> Given data:
↓↓↓

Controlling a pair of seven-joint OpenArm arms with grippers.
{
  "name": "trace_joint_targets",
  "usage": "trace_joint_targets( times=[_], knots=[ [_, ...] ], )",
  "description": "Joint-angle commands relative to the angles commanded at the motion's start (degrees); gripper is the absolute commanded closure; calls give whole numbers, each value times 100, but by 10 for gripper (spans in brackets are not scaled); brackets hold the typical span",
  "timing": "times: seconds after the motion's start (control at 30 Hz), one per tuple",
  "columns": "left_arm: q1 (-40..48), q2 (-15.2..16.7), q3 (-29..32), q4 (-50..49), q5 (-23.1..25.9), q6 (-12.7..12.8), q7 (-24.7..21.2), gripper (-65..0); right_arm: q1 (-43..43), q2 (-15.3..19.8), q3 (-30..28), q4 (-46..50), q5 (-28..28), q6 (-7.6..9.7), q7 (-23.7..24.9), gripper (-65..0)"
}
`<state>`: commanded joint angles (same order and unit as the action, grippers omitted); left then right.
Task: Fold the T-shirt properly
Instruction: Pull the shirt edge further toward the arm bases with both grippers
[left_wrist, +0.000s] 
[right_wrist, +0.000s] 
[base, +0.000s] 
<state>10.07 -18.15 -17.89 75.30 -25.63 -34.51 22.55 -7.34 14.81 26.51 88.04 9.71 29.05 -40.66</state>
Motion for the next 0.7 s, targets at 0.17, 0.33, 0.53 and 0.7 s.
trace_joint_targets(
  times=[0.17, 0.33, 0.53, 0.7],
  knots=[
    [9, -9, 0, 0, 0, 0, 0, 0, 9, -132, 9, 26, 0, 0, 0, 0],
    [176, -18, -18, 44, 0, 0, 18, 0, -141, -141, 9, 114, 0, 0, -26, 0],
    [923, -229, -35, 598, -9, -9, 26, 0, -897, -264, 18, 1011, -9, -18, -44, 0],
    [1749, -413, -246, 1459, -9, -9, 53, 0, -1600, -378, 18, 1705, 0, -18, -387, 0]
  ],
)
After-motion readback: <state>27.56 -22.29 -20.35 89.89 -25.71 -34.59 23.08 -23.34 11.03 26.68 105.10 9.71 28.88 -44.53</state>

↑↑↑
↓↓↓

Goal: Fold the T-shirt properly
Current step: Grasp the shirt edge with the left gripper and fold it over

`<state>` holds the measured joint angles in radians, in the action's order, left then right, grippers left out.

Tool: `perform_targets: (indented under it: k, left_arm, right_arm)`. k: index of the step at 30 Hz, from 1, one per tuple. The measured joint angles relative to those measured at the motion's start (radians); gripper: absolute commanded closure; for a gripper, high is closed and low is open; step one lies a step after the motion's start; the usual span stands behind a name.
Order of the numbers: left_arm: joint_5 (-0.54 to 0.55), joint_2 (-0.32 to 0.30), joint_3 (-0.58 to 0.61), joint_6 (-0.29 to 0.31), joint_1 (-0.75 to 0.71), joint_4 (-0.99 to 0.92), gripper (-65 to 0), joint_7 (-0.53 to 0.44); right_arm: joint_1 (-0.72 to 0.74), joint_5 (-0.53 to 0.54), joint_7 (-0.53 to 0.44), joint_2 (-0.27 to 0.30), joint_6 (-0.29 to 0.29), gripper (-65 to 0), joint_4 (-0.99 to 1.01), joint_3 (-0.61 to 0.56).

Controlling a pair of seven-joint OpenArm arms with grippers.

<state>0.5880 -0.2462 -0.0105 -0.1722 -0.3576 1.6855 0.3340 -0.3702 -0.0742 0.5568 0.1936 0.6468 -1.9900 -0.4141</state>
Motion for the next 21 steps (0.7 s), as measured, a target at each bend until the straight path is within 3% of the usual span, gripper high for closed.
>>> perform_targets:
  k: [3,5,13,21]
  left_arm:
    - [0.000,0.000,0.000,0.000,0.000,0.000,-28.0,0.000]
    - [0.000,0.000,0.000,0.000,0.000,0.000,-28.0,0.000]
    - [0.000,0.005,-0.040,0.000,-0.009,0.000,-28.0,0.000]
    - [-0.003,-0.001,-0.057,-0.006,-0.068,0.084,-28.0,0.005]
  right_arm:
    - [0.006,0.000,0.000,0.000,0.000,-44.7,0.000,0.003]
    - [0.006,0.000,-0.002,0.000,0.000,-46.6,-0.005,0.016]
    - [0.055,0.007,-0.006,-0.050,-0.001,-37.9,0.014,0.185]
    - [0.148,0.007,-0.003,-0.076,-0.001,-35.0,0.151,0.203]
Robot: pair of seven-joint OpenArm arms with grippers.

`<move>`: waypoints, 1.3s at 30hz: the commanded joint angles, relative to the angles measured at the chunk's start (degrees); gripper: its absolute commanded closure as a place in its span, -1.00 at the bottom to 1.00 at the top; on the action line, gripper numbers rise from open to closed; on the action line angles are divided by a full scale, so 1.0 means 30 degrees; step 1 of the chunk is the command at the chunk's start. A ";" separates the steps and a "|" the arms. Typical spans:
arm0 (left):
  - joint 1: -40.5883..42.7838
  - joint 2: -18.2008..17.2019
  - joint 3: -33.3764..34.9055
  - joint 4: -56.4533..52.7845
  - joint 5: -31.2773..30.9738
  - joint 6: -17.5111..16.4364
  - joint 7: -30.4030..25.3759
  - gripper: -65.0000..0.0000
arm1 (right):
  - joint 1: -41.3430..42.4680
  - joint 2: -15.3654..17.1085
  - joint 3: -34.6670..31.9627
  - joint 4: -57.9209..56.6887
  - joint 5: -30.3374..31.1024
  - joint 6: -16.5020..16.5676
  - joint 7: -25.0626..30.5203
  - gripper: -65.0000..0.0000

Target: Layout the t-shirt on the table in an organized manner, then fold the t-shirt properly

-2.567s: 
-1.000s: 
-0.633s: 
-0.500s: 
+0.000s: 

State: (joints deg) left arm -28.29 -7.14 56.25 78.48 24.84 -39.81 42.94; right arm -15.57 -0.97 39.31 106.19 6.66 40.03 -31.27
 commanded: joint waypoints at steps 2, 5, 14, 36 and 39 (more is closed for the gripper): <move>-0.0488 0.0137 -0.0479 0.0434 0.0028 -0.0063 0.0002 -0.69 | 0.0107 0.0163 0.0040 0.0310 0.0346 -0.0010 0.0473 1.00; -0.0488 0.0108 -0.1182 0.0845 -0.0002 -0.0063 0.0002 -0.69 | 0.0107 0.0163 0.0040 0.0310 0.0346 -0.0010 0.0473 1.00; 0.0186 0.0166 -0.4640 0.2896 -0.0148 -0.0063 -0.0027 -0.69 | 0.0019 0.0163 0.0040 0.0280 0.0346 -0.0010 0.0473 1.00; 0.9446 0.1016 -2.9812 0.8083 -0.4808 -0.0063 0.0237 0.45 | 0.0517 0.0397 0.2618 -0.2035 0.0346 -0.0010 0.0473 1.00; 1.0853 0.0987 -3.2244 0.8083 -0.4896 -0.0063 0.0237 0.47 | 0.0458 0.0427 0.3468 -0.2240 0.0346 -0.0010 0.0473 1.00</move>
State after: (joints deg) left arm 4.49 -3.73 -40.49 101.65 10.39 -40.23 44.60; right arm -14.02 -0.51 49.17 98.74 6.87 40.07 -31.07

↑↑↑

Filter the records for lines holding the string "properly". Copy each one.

> Result of the task:
Task: Fold the T-shirt properly
Goal: Fold the T-shirt properly
Target: Layout the t-shirt on the table in an organized manner, then fold the t-shirt properly

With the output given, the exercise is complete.